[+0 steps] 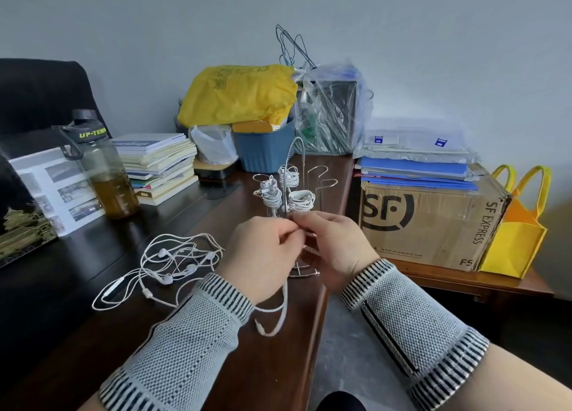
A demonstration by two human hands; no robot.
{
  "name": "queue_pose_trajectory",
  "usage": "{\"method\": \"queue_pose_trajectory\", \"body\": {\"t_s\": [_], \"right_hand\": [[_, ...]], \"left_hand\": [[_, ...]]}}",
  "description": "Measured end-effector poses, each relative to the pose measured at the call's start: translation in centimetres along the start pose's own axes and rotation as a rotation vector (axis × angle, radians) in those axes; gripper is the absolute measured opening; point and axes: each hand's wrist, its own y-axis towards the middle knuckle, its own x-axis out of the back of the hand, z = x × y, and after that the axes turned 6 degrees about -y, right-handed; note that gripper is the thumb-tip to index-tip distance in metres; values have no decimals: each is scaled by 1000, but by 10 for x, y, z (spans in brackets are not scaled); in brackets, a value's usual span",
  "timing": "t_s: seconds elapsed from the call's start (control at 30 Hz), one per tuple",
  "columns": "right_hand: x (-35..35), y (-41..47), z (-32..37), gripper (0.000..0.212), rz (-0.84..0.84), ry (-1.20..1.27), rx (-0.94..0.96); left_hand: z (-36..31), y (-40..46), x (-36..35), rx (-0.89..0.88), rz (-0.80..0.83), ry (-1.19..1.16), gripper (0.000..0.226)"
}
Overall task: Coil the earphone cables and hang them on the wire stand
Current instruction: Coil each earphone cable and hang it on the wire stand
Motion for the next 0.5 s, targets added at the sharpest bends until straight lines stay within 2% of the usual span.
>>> {"method": "queue_pose_trajectory", "body": {"t_s": [0.07, 0.17, 0.23, 0.3, 0.43, 0.5], "right_hand": [[5, 2, -1, 16, -76, -123, 62], [15, 6, -2, 17, -254, -640, 306], [20, 9, -2, 14, -308, -788, 447], [24, 13, -3, 15, -296, -740, 465], [32, 18, 3, 16, -201, -470, 353], [35, 20, 6, 16, -206, -472, 343]], "left_hand": [[0, 1, -1, 42, -68, -36, 28], [5, 9, -4, 107, -182, -36, 19], [6, 13, -9, 118, -188, -47, 22], [5, 15, -14, 123, -195, -45, 24], [3, 20, -21, 189, -209, -152, 16], [2, 22, -25, 212, -200, -179, 16]]}}
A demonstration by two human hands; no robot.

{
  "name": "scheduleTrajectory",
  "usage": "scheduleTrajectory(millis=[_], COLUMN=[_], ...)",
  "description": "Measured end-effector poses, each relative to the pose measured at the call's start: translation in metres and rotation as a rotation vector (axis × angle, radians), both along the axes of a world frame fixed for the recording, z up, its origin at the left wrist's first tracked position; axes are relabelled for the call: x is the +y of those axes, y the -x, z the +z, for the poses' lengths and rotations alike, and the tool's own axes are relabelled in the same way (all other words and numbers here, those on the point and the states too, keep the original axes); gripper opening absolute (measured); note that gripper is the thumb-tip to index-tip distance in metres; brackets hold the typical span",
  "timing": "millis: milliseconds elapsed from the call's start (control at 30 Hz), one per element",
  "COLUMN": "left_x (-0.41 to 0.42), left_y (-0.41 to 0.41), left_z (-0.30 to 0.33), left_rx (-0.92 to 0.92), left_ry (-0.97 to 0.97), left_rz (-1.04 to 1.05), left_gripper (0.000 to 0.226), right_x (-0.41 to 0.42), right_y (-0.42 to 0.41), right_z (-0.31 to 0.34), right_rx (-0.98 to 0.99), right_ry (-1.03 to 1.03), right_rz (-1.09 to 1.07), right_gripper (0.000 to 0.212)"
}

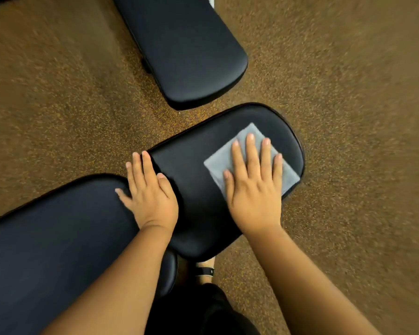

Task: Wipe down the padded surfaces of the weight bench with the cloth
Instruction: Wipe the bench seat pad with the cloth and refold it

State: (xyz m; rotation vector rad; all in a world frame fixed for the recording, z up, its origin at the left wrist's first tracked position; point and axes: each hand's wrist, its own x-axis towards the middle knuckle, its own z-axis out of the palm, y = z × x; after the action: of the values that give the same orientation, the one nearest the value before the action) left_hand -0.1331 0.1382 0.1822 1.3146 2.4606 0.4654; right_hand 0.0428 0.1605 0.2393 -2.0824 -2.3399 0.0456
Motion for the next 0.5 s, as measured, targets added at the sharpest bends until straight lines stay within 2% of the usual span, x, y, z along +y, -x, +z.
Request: scheduleTrajectory(millis=[100, 200, 300, 367, 500], left_x=[0.003, 0.013, 0.033, 0.05, 0.085], left_y=[-0.005, -0.025, -0.052, -0.069, -0.097], left_z=[0.012, 0.029, 0.04, 0.044, 0.046], left_rx=[0.1, 0.127, 0.035, -0.057, -0.124], left_ry=[0.0, -0.105, -0.185, -0.236, -0.311], left_rz=[-0.017, -0.173, -0.362, -0.445, -0.5], left_gripper=[0.058, 0.059, 0.052, 0.05, 0.05], right_x=[-0.03, -0.006, 0.048, 0.08, 0.089], right_y=[-0.012, -0.019, -0.027, -0.036, -0.05], right_z=[-0.004, -0.001, 0.009, 0.017, 0.023], right_rx=[0.001, 0.014, 0.081, 0.192, 0.324], right_ry=[0.029, -0.006, -0.036, 0.006, 0.007], right_rz=[-0.002, -0.051, -0.16, -0.238, -0.246], right_gripper=[0.056, 0.055, 0.054, 0.054, 0.051])
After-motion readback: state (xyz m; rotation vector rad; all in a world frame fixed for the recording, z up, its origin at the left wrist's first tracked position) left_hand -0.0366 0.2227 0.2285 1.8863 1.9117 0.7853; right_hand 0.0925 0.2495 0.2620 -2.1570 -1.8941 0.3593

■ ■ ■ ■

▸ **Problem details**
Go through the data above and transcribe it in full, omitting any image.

▸ **Solution to the exercise**
[+0 steps] 
A demonstration by two human hands; no robot.
{
  "name": "queue_pose_trajectory",
  "usage": "{\"method\": \"queue_pose_trajectory\", \"body\": {\"t_s\": [_], \"right_hand\": [[_, ...]], \"left_hand\": [[_, ...]]}}",
  "description": "Measured end-effector poses, each relative to the pose measured at the call's start: translation in centimetres along the start pose's own axes and rotation as a rotation vector (axis × angle, radians) in those axes; gripper is the absolute measured opening; point and axes: each hand's wrist, its own y-axis towards the middle knuckle, its own x-axis out of the back of the hand, z = x × y, and after that the axes turned 6 degrees about -y, right-handed; note that gripper is the thumb-tip to index-tip distance in metres; values have no decimals: each is scaled by 1000, but by 10 for x, y, z (spans in brackets are not scaled); in brackets, a value's usual span",
  "timing": "t_s: seconds elapsed from the call's start (control at 30 Hz), one per tuple",
  "columns": "right_hand: x (-35..35), y (-41..47), z (-32..37), gripper (0.000..0.212), rz (-0.84..0.84), ry (-1.20..1.27), rx (-0.94..0.96); left_hand: z (-36..31), y (-40..46), x (-36..35), rx (-0.89..0.88), rz (-0.80..0.83), ry (-1.19..1.16), gripper (0.000..0.226)"
}
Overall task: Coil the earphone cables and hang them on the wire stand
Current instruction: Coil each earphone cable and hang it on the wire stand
Motion for the next 0.5 s, targets added at the sharpest bends until straight lines stay within 2% of the usual span.
>>> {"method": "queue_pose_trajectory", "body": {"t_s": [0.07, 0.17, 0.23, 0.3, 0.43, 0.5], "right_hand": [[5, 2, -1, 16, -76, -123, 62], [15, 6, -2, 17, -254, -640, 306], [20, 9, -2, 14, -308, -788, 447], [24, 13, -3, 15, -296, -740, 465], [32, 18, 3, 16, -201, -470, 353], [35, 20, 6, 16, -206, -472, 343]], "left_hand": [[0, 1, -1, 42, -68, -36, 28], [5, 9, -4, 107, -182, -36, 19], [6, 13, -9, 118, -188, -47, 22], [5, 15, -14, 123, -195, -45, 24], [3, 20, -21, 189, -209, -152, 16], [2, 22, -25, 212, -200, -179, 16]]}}
A demonstration by two human hands; no robot.

{
  "name": "scheduleTrajectory",
  "usage": "scheduleTrajectory(millis=[_], COLUMN=[_], ...)",
  "description": "Measured end-effector poses, each relative to the pose measured at the call's start: translation in metres and rotation as a rotation vector (axis × angle, radians), both along the axes of a world frame fixed for the recording, z up, its origin at the left wrist's first tracked position; axes are relabelled for the call: x is the +y of those axes, y the -x, z the +z, for the poses' lengths and rotations alike, and the tool's own axes are relabelled in the same way (all other words and numbers here, those on the point and the states too, keep the original axes); gripper opening absolute (measured); note that gripper is the thumb-tip to index-tip distance in metres; brackets hold the typical span",
  "timing": "millis: milliseconds elapsed from the call's start (control at 30 Hz), one per element",
  "COLUMN": "left_x (-0.41 to 0.42), left_y (-0.41 to 0.41), left_z (-0.30 to 0.33), left_rx (-0.92 to 0.92), left_ry (-0.97 to 0.97), left_rz (-1.04 to 1.05), left_gripper (0.000 to 0.226), right_x (-0.41 to 0.42), right_y (-0.42 to 0.41), right_z (-0.31 to 0.34), right_rx (-0.98 to 0.99), right_ry (-1.03 to 1.03), right_rz (-1.09 to 1.07), right_gripper (0.000 to 0.212)"
}


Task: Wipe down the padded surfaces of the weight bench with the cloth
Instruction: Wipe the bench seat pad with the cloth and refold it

State: (xyz m; rotation vector rad; all in a world frame fixed for the recording, z up, its origin at the left wrist's first tracked position; point and axes: each hand's wrist, its own x-axis towards the middle knuckle, its own z-axis out of the palm, y = z × x; after the action: of the values that give the same orientation, the one nearest the value before the action) left_hand -0.1331 0.1382 0.1822 1.3146 2.4606 0.4654; right_hand 0.0428 0.1605 0.2393 -2.0824 -2.3399 0.0456
Motion for the next 0.5 s, as measured, targets added at the sharpest bends until straight lines stay within 2% of the usual span, x, y, z along +y, -x, +z.
Request: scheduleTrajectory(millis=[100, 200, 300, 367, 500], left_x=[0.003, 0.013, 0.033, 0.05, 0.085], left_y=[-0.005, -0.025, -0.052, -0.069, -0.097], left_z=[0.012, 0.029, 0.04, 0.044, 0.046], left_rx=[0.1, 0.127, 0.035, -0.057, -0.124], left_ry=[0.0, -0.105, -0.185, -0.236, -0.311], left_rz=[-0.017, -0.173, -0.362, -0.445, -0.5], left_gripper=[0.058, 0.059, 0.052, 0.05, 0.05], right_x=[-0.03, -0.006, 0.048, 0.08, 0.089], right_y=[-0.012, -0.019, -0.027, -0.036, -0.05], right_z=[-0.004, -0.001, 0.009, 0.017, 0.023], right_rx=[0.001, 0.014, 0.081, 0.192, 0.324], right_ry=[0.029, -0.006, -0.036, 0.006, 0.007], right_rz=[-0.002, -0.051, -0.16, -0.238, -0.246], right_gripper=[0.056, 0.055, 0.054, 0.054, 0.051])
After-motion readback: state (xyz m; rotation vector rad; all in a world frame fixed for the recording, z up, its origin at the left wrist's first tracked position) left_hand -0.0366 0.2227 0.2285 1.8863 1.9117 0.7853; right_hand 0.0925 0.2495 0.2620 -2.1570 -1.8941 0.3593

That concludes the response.